▸ WHAT THE TASK ASKS:
Please give the number of lines in the records below where the word "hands" occurs, and nothing else.

▸ GIVEN DATA:

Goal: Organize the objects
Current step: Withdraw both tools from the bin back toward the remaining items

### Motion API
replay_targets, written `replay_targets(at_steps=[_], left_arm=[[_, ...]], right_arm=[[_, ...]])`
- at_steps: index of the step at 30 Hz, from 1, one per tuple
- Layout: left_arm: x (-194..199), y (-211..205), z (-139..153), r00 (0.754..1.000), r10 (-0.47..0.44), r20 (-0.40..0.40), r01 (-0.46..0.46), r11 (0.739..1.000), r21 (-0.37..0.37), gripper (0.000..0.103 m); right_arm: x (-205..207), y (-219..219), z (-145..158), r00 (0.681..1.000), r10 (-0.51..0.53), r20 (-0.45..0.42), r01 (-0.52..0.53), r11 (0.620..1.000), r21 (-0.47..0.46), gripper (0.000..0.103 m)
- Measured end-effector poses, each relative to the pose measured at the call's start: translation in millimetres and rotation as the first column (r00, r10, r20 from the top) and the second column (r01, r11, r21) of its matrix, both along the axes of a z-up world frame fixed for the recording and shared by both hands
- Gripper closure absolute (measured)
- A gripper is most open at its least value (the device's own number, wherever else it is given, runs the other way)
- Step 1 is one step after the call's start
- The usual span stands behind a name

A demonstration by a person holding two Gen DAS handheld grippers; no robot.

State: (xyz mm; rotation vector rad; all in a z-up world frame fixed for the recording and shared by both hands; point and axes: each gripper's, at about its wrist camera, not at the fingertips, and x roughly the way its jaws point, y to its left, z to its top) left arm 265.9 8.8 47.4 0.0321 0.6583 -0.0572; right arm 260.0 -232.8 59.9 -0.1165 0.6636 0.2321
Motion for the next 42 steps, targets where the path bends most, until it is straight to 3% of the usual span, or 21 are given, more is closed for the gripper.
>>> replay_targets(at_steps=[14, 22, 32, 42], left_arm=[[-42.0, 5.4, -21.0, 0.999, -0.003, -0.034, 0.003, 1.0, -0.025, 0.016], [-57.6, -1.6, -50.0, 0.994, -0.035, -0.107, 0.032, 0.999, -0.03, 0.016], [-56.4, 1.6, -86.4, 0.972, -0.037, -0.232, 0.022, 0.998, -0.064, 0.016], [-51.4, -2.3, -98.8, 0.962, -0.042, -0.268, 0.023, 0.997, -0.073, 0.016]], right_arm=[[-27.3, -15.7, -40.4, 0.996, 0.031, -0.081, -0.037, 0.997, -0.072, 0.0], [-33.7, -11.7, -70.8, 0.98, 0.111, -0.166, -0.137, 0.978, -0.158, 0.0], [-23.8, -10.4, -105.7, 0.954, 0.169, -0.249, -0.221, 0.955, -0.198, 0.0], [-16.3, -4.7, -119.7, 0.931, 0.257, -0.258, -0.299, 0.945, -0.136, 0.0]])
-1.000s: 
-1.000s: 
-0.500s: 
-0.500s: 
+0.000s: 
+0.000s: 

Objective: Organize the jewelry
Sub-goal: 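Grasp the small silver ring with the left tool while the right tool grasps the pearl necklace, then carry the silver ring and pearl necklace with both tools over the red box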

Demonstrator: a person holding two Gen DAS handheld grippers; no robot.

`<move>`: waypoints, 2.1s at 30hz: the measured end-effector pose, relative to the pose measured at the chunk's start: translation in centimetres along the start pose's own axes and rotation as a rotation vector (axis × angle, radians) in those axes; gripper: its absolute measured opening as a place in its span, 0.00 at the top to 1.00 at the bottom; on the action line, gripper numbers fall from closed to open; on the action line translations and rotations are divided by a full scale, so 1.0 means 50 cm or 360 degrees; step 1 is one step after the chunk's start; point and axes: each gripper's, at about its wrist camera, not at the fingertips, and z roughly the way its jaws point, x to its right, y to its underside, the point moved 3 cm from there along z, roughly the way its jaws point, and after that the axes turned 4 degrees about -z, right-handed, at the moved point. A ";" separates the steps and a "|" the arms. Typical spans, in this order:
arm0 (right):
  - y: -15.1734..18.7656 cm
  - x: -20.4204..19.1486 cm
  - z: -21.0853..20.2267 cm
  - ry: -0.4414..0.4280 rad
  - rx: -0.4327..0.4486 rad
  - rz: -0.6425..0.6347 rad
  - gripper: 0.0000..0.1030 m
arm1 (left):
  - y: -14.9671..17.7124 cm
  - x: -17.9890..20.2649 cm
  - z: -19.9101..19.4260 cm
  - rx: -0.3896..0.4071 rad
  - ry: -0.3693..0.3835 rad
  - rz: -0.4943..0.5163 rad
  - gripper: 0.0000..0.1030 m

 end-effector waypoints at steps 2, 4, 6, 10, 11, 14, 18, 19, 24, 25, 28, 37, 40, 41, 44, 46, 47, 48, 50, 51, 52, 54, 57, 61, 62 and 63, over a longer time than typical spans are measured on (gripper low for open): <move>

▸ PROBLEM SOLUTION:
2